Eppure, ci sono molte attività informali per cercare di trovare una soluzione al conflitto ucraino, e si la Santa Sede crederà che la Cina può essere un partner affidabile lo farà. 

La questione dello Stretto di Taiwan

La questione dello Stretto di Taiwan è più complicata. Come difende la sovranità dell'Ucraina, la Santa Sede difende la sovranità di Taiwan. 

 Nel suo discorso alla celebrazione dell'80° anniversario delle relazioni tra Taiwan e Santa Sede, l'ambasciatore Matthew Lee ha sottolineato che "la sicurezza nello Stretto di Taiwan è essenziale per la pace e la stabilità globale"."L'UE non ha alcuna intenzione di creare conflitti, come ha sottolineato anche il presidente Tsai. 

Il discorso di Lee è stato molto chiaro nell'inviare un segnale alla Santa Sede, evidenziando i sentimenti di amicizia e cooperazione e sottolineando le difficoltà che si possono creare a livello regionale. Da questo punto di vista, la presenza dell'arcivescovo Gallagher è interessante, così come la decisione dell'arcivescovo nel suo discorso di non farsi influenzare da questioni politico-diplomatiche. Anche in questo caso, la volontà è quella di non fare dichiarazioni azzardate che potrebbero compromettere le relazioni con la Cina.

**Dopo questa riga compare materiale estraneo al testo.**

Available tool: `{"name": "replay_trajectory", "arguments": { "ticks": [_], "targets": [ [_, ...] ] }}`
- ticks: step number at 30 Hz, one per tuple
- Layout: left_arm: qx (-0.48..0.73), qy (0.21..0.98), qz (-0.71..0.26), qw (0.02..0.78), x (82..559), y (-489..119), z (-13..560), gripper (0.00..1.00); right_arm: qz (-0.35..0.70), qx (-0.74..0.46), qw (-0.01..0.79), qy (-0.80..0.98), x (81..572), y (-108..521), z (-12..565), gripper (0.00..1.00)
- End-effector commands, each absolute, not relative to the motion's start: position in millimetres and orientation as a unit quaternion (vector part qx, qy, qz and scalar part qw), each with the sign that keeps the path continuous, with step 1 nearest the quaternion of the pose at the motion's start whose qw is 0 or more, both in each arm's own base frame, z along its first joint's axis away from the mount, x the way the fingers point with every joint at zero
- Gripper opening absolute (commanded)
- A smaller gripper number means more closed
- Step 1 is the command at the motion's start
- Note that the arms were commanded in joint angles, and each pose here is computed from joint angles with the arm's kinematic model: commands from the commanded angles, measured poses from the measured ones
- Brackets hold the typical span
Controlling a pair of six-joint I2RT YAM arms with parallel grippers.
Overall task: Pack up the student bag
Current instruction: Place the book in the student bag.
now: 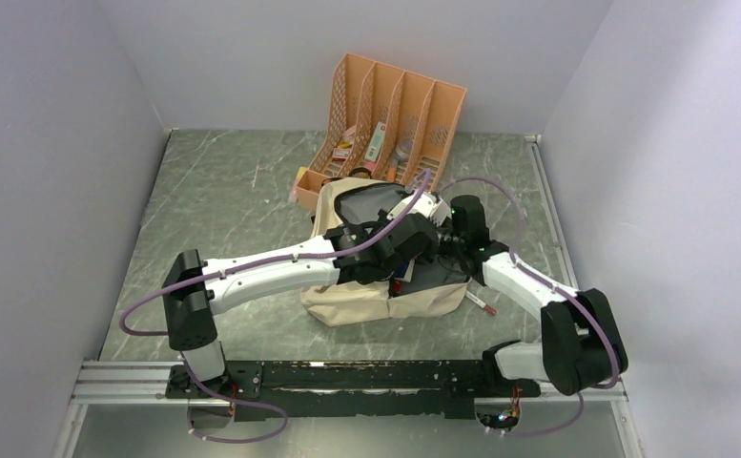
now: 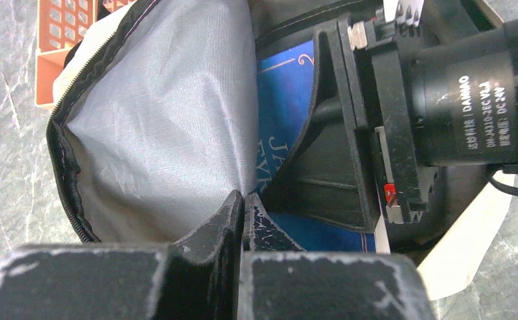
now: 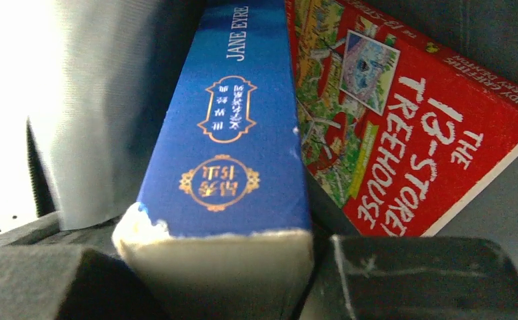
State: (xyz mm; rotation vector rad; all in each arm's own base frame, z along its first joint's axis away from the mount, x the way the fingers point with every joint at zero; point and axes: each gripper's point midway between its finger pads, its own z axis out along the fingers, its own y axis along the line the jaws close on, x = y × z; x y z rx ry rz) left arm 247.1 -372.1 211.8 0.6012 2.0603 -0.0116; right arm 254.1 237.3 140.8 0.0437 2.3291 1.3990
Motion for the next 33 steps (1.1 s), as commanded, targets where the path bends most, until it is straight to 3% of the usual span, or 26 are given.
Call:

C'è da ricordare che il 14 febbraio 2020 l'arcivescovo Gallagher ha incontrato il suo omologo cinese Wang Yi a Monaco, a margine dell'incontro della sicurezza. Se non ci fosse la pandemia, probabilmente i contatti continuerebbero e assisteremmo almeno a una riunione della commissione sino-vaticana, una forma stabile di dialogo che potrebbe permettere all'accordo di essere portato avanti dal Vaticano. 

Un rinnovo dell'accordo?

Sono tutte questioni che sembrano destinate a rimanere sullo sfondo. Papa Francesco definisce il documento "pastorale", mentre la Santa Sede sottolinea che in seguito a questo accordo non ci sono più immigrati clandestini in Cina, o meglio, non sono riconosciuti da Roma. 

Questo, però, non ha portato alla fine del processo di sinizzazione lanciato da Xi e approvato all'ultimo Congresso del Partito Comunista, e ha aumentato la pressione sui cattolici locali affinché si uniscano all'Associazione dei Patrioti.

L'Associazione, fondata nel 1957, è l'organo di governo in cui i sacerdoti devono essere registrati per dimostrare buona volontà e patriottismo. 

Al termine della X Assemblea nazionale dei rappresentanti cattolici della Cina, che si è tenuta nell'ormai famosa città di Wuhan, monsignor Giuseppe Li Shan, arcivescovo di Pechino, è stato eletto presidente dell'Associazione dei Patrioti, mentre monsignor Shen Bin, sacerdote di Haimen, guiderà il Consiglio dei Fratelli cinesi, l'organismo collegiale non riconosciuto dalla Santa Sede.

Il La nomina di Li Shan sembra essere un segno di distensione, perché è stato consacrato vescovo nel 2007, con il consenso della Santa Sede, seguendo una procedura in vigore prima dell'accordo sino-vaticano del 2018 che, di fatto, ha segnato una distensione dei rapporti delineata nella lettera di Benedetto XVI ai cattolici della Cina.

Al di là di questi segnali di distensione, però, tutti i problemi della Santa Sede restano in Cina. E non sono facili da risolvere.